Investec is increasing its focus on environmental, social and governance issues to bolster its profit and address concerns raised by investors over climate change.
The South African and UK lender - which offers wealth management as well as private, corporate and investment banking - is getting ready to list a renewable-energy fund later this year. This month, Investec launched a structured product that for the first time gives South Africans access to a global environmental index, and has committed to carbon neutrality for its own operations with an announcement due later this month.
"The urgency around work on climate change is as high as it has been at any time," Chief Executive Officer Fani Titi said in an interview at the bank's Johannesburg headquarters on Monday. "In the next round of corporate disclosures you will see much more detailed disclosure around climate exposure."
South African companies are coming under increasing pressure from shareholders to improve their disclosure around greenhouse gas emissions. While the country has some of the world's worst air pollution, many businesses have paid more attention to addressing issues of inequality and racial and gender diversity, because of the nation's history of racial segregation.
Last year, FirstRand, Africa's biggest bank by market value, committed to disclosing its fossil fuel-related assets. Standard Bank, the second-biggest bank by market capitalisation, had earlier in 2019 agreed to table climate risk-related resolutions at its annual general meeting. Sasol, a company that makes fuel and chemicals out of coal, refused.
Nedbank, another South African bank, has had a carbon-neutral footprint on its own operations since 2010. Investec doesn't yet disclose its fossil-fuel lending exposure while Nedbank does. South Africa's three biggest banks - Standard, FirstRand and Absa - do not.
"We have numbers internally that show we have substantially less exposure than most of our international peers," said Titi, one of 30 global CEOs to sit on the Global Investors for Sustainable Development Alliance, a group convened by the United Nations to advise on financing sustainable development.
"It's great that Investec is committing to taking climate action in the context of its own direct operational footprint," said Tracey Davies, director of Cape Town-based shareholder activist organisation Just Share. "Until we can see how much money banks are lending to fossil fuels, and what their plans are to end that financing, operational carbon reduction commitments will not be enough to convince stakeholders that these companies are taking climate risk seriously."
The company is moving forward with its own green energy activities and has boosted lending for renewable-energy projects in the past year to Pound 1.6bn ($2.1bn) from Pound 1.2bn a year earlier, said Tanya dos Santos, the head of group sustainability.
Its renewable energy fund, Revego Africa Energy, will list on the Johannesburg Stock Exchange in the middle of 2020, she said.
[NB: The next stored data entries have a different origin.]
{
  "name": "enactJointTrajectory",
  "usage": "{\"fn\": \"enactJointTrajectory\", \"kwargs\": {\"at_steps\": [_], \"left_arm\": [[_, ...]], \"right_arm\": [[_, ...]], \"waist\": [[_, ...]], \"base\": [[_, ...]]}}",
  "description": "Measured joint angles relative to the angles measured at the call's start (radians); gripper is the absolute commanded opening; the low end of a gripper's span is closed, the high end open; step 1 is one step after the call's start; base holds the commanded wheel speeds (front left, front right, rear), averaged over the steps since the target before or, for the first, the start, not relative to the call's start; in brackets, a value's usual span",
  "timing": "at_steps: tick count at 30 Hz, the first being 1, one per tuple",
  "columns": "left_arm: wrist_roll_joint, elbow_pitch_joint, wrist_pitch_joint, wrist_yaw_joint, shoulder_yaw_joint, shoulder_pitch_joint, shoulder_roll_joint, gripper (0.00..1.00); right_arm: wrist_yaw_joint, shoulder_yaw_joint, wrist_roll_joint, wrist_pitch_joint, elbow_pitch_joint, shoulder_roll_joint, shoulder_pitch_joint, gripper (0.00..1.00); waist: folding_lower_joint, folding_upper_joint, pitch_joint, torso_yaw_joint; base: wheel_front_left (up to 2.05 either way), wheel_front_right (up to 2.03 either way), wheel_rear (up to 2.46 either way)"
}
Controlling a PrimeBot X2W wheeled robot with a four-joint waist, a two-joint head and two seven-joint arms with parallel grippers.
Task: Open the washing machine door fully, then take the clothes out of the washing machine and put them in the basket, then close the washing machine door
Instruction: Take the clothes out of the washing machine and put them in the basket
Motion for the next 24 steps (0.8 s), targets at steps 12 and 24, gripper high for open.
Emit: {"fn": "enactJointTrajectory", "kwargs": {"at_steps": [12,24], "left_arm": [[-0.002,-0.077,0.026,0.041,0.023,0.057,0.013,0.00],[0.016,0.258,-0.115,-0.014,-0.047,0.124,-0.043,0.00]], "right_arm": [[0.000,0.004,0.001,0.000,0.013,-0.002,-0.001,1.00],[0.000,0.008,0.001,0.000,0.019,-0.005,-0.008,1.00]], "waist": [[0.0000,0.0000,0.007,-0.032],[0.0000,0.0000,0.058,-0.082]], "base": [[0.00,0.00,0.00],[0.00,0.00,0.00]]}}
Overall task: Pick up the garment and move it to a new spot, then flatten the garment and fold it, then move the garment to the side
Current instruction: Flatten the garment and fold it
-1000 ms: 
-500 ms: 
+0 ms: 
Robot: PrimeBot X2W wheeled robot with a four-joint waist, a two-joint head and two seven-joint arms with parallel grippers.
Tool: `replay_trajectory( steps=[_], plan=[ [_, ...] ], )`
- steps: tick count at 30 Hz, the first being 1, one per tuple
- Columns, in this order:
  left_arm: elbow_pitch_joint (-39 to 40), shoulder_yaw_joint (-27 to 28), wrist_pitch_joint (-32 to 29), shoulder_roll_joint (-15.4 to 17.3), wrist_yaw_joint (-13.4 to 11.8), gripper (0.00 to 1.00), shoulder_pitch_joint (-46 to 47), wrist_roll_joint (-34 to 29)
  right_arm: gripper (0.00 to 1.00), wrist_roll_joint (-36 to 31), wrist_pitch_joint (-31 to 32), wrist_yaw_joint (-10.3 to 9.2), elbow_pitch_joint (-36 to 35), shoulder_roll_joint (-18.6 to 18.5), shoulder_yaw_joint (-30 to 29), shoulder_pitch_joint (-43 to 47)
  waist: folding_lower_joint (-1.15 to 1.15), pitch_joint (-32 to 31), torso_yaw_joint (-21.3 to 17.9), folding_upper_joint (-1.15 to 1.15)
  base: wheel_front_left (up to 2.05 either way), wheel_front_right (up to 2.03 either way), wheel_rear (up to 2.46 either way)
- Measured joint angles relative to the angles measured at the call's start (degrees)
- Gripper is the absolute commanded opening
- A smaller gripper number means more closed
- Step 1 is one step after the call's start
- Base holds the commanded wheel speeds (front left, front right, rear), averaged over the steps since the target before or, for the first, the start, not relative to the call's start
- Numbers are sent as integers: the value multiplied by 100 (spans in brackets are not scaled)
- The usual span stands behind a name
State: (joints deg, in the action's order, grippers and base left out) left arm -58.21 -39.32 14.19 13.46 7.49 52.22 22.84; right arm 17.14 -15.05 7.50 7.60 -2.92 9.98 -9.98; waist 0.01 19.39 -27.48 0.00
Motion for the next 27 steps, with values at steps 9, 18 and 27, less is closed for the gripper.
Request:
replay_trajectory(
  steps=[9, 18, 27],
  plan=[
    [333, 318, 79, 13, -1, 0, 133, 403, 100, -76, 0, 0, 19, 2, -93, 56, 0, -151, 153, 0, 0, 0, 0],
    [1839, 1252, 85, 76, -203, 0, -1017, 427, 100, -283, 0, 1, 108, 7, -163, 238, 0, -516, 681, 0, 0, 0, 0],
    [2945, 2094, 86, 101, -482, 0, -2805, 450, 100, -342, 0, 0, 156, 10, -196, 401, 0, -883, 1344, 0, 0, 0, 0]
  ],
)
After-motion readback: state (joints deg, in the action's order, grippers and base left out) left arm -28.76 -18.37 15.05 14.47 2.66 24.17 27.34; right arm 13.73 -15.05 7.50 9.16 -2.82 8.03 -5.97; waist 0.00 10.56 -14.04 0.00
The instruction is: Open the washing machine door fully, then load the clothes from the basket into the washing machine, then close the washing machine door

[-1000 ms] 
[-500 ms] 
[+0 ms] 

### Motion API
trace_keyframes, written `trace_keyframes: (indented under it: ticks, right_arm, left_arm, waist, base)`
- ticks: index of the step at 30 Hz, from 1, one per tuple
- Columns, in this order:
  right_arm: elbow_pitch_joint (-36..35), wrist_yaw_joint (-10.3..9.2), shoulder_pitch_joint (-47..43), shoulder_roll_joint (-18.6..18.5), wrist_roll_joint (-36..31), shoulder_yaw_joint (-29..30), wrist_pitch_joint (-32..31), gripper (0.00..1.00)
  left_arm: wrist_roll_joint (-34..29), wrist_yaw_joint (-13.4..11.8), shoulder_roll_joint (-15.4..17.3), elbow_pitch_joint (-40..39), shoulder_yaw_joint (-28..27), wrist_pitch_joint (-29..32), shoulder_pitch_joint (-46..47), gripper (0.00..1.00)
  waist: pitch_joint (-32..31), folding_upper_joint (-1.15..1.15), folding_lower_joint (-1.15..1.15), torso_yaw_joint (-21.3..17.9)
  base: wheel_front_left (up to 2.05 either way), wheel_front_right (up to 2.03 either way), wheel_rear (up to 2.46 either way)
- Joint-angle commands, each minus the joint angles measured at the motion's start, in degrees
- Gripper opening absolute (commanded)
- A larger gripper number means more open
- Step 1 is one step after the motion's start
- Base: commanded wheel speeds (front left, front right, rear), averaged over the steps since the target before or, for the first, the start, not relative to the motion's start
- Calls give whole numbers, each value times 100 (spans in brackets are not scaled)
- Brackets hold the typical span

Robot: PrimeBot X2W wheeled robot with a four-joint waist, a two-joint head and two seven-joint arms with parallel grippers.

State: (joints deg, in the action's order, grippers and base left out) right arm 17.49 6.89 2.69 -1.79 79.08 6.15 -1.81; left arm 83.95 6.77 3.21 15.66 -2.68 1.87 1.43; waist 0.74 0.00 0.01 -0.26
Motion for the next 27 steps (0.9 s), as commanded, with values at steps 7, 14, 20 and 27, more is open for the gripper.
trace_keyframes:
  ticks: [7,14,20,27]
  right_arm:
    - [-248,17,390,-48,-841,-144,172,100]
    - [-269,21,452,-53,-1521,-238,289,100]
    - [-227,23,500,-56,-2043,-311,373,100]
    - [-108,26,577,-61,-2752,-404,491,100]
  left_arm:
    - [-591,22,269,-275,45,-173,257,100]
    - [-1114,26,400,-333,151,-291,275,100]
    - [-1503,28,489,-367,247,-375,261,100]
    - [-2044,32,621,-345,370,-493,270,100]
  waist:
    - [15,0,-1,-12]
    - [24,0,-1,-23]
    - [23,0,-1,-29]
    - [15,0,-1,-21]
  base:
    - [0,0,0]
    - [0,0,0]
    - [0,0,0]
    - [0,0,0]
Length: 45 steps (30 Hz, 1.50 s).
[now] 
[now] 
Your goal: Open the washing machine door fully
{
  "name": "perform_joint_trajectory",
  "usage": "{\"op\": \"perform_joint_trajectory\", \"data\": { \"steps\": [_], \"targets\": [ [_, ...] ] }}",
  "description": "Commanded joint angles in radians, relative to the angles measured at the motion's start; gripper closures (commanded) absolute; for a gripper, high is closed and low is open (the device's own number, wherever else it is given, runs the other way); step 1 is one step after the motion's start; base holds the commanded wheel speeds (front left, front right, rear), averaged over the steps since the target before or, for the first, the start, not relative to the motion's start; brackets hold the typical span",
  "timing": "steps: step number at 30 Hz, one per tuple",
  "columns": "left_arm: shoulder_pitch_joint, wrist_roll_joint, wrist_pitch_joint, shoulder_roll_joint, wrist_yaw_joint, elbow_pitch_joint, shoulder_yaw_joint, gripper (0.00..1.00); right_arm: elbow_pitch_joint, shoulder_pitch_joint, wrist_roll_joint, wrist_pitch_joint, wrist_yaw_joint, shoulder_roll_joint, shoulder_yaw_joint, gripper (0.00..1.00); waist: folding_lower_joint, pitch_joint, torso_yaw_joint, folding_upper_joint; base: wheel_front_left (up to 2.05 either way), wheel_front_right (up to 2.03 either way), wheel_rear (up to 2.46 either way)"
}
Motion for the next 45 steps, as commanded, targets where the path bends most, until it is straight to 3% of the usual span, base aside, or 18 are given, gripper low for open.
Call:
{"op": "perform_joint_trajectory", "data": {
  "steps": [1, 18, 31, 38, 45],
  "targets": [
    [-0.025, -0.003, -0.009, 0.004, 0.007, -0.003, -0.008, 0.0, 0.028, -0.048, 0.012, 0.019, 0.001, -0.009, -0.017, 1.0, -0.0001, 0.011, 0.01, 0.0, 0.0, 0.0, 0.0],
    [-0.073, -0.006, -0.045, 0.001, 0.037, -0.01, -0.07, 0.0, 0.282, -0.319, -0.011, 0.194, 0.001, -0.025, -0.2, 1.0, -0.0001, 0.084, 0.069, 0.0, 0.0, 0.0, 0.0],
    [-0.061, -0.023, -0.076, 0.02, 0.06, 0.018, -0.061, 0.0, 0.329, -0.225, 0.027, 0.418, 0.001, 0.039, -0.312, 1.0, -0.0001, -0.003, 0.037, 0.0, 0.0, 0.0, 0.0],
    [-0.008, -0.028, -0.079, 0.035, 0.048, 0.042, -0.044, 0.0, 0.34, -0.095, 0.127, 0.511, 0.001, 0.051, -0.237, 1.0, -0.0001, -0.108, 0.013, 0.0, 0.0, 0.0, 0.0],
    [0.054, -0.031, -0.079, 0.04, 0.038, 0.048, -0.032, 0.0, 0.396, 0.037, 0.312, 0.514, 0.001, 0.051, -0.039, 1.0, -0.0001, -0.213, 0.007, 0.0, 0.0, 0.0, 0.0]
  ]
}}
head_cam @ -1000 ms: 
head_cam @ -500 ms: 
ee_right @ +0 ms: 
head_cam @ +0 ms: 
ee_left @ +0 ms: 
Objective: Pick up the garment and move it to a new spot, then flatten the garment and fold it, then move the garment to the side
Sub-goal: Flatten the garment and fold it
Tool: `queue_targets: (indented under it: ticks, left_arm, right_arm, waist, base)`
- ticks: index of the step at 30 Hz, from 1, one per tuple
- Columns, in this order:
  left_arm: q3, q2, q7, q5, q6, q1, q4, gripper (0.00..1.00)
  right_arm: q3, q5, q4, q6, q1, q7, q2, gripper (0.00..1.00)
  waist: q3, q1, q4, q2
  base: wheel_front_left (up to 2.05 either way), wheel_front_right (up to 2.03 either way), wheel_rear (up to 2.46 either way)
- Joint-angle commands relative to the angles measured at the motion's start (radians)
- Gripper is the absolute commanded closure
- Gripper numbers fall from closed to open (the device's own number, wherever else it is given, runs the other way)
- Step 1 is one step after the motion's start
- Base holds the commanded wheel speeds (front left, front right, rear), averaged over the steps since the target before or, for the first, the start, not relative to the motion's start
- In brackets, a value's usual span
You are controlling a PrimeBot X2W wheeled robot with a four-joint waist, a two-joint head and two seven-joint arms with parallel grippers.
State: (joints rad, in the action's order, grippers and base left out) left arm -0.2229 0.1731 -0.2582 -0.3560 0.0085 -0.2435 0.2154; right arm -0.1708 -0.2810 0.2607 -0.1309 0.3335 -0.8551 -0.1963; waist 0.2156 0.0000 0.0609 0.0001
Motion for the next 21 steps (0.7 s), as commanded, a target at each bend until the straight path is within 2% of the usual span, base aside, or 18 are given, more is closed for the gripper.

It will focus on projects in sub-Saharan Africa and will initially be funded by a R1bn contribution from Investec and UK Climate Investments. The fund is expected to grow to as much as R8bn over three years, according to its website.
Returns on the firm's Investec Environmental World Index Autocall will be linked to the Euronext CDP Environment World EW Index. An autocall is a structured investment that automatically matures and pays out a pre-set return if its exceeds its entry point at various intervals.